#### Action item
The response must reproduce exactly every line of the material below holding the word "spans".

#### Material provided

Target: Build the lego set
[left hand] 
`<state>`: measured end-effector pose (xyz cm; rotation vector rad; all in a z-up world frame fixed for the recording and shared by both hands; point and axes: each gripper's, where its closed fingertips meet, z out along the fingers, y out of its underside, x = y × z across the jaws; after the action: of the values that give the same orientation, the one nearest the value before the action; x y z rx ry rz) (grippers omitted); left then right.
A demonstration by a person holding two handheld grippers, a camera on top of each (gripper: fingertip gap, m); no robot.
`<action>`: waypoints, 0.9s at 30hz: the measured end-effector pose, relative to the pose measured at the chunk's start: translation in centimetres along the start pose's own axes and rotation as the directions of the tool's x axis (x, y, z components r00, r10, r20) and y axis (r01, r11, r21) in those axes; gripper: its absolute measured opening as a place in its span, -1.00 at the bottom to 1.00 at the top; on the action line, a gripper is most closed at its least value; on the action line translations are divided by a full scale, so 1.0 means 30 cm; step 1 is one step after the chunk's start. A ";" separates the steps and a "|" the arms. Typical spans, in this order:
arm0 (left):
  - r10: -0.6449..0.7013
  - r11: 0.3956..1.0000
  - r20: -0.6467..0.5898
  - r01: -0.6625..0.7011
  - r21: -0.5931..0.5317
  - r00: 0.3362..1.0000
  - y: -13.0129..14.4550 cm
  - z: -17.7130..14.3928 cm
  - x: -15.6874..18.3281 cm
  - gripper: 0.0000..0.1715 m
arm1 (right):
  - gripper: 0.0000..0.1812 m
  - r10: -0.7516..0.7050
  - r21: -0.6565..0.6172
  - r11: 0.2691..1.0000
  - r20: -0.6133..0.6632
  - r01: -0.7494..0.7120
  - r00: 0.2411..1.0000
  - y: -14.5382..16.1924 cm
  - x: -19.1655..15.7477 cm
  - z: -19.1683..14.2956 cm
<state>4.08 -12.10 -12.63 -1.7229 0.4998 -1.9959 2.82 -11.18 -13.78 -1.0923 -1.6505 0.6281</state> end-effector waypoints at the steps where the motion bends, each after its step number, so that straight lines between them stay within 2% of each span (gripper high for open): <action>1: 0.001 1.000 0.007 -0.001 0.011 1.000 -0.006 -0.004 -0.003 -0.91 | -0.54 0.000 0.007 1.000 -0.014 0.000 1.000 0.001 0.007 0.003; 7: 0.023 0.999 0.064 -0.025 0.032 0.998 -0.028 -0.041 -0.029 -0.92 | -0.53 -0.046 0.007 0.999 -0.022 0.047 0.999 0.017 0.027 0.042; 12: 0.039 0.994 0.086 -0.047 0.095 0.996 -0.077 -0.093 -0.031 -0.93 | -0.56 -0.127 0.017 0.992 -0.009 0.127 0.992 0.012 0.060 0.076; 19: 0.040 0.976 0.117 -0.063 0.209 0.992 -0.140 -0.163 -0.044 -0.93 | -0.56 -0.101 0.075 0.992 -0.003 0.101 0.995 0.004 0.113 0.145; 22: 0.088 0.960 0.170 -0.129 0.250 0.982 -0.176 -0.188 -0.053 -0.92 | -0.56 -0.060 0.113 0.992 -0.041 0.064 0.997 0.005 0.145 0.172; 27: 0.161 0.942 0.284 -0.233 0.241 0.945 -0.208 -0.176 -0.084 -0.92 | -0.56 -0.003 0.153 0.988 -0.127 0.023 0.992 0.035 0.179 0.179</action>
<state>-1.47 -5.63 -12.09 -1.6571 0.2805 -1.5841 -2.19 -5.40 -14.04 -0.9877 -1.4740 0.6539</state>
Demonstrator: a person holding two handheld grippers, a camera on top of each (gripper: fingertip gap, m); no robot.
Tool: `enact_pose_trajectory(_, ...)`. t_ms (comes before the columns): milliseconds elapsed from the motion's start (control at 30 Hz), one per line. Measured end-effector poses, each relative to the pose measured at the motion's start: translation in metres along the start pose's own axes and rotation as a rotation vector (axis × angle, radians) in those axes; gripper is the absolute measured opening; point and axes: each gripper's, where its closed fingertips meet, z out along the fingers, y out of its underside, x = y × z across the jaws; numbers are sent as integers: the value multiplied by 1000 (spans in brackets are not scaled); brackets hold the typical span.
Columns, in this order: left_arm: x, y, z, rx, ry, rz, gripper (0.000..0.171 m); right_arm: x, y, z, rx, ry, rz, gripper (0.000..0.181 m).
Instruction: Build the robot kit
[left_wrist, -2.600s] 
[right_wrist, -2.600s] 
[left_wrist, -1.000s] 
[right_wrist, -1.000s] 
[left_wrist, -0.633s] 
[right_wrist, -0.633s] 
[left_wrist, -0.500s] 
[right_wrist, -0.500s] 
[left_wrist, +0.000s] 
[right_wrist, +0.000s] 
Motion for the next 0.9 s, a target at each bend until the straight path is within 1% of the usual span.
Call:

#### Output of the exercise
`<action>`: waypoints, 0.9s at 30hz: the measured end-effector pose, relative to the pose measured at the chunk's start: translation in centimetres along the start pose's own axes and rotation as the directions of the tool's x axis (x, y, z components r00, r10, r20) and y axis (r01, r11, r21) in those axes; gripper: its absolute measured opening as a place in its span, -1.00 at the bottom to 1.00 at the top; on the action line, a gripper is most closed at its least value; on the action line translations are divided by a full scale, so 1.0 means 30 cm; step 1 is one step after the chunk's start. A ";" separates the steps and a "|" the arms. Typical spans, in this order:
Tool: `enact_pose_trajectory(_, ...)`. t_ms (comes before the columns): milliseconds elapsed from the motion's start (control at 30 Hz), one per line. Measured end-effector poses, each relative to the pose measured at the motion's start: translation in metres along the start pose's own axes and rotation as a rotation vector (axis × angle, radians) in those axes; gripper is the absolute measured opening; point and axes: each gripper's, where its closed fingertips meet, z out along the fingers, y out of its underside, x = y × z across the jaws; numbers are sent as integers: the value multiplied by 1000 (spans in brackets are not scaled); brackets hold the typical span.

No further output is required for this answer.